Le deuxième comportement inné de l'enfant est le comportement d'imitation.
L'enfant imite d'instinct dès les premiers jours de sa vie les comportements qu'il voit et entend, surtout ceux que l'on a à son égard. Frapper un enfant, ce n'est donc pas seulement le dresser par l'effet de la peur des coups, c'est aussi le conditionner à la violence en lui en fournissant des modèles qui s'intègrent à la gestuelle de son corps, avant même qu'il ait pu comprendre quoi que ce soit à ce qu'on exigeait de lui.
De plus, les coups sont en contradiction radicale avec les principes fondamentaux communs à toutes les traditions et les religions et que tous les parents cherchent à inculquer à leurs enfants, même s'ils ne les mettent pas eux-mêmes en pratique : "Ne fais pas aux autres ce que tu ne veux pas qu'on te fasse" et "Ne frappe pas un être plus petit que toi". L'enfant frappé subit littéralement un électrochoc. Il subit simultanément deux messages contradictoires : une leçon de morale ("Ne fais pas aux autres...") et une leçon gestuelle violente ("Fais aux autres, comme je le fais en ce moment, ce que tu ne veux pas qu'on te fasse"). Cette contradiction subie à travers son corps et son esprit ne peut que perturber gravement les capacités morales et les capacités logiques de l'enfant. Il est vraisemblable que beaucoup de nos incohérences ont ces électrochocs pour origine.

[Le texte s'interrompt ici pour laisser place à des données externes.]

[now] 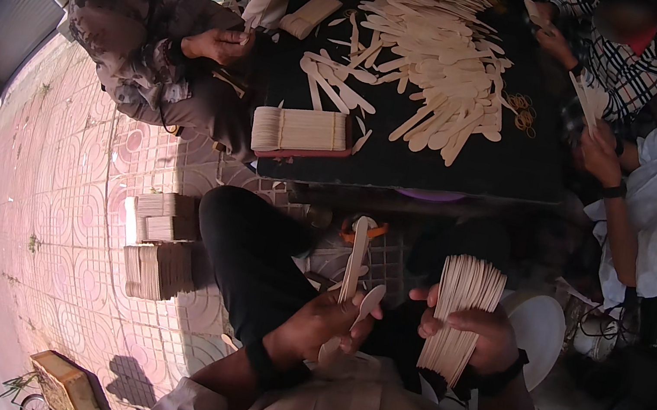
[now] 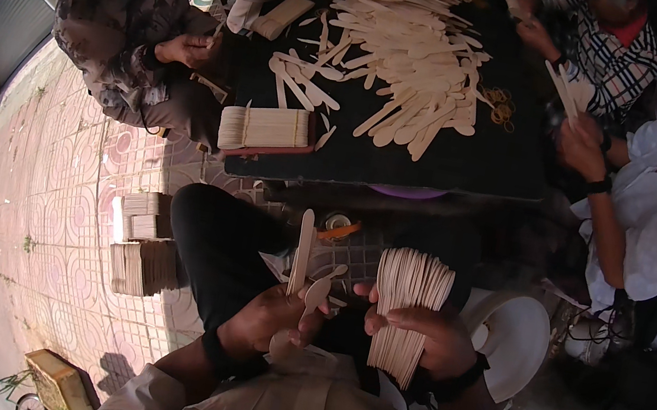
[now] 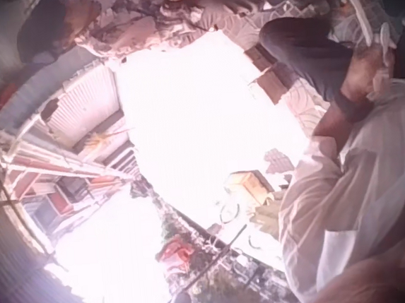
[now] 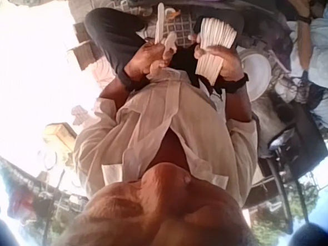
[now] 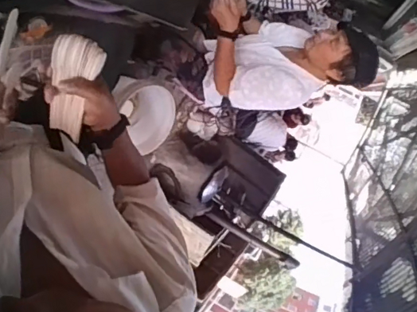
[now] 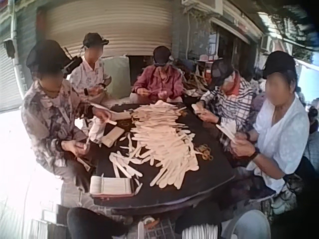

Autre comportement inné de l'enfant : le comportement de soumission. On l'observe aussi chez les adultes humains dans le cas du "syndrome de Stockholm" : des otages soumis à un stress intense prennent la défense de leurs ravisseurs, éprouvent une irrésistible sympathie pour eux, adoptent leurs idées, voire leur comportement et, dans certains cas, en tombent amoureuses. Même si les parents ne sont pas des ravisseurs ni les enfants des otages, la situation des enfants est une situation de totale dépendance matérielle et affective. Aussi, quand le stress des coups intervient dans la relation, les enfants incorporent plus profondément encore qu'à l'ordinaire les jugements implicites et/ou explicites qui accompagnent les coups. Ils s'identifient à leurs parents. Ils s'autoaccusent, nient leur propre personnalité, se coupent de leur boussole intérieure.
Enfin, dernier comportement inné perturbé par les coups : le comportement de sauvegarde. C'est celui qui, au moindre signe de danger provoque en nous le réflexe de fuir ou de combattre. Chez le petit enfant, ce réflexe se limite à la fuite (le plus souvent dans les bras de sa mère) ou à l'appel au secours. Les expériences de Henri Laborit, présentées dans le film d'Alain Resnais Mon oncle d'Amérique, ont montré que lorsque des rats sont dans l'impossibilité de fuir ou de combattre, les hormones du stress qui sont normalement destinées à assurer ces deux fonctions se retournent en quelque sorte contre l'organisme et l'autodétruisent. La tension monte, les tissus gastriques sont atteints, mais aussi les neurones. Certaines parties du cerveau (corps calleux, hypophyse) s'atrophient littéralement comme cela a pu être vérifié au scanner. Or, la situation de l'enfant frappé est exactement celle du rat qui ne peut ni fuir ni combattre. De plus, pour lui, l'expérience se répète souvent tout au long de la période pendant laquelle son cerveau se forme et ses neurones s'interconnectent. Le système de sauvegarde, système fondamental pour l'équilibre de l'individu, ne peut qu'être gravement perturbé par une telle répétition. Il n'est pas étonnant par exemple que les victimes d'agressions sexuelles (de la part d'étrangers à leur famille) soient souvent des enfants qui ont subi des mauvais traitements : leur système de sauvegarde, altéré, ne les prévient peut-être plus des dangers possibles.
Il faut encore ajouter qu'une des réactions du cerveau, en cas de danger physique, est de "débrancher" le système immunitaire, consommateur d'énergie, pour concentrer toute celle-ci sur les membres afin de fuir ou combattre. Il est très probable que ces ruptures répétées de la fonction immunitaire, aggravées par l'état de stress, expliquent le fait que les enfants battus ont souvent plus de maladies et d'accidents que les autres. Là encore, c'est une fonction centrale qui est atteinte chez l'enfant.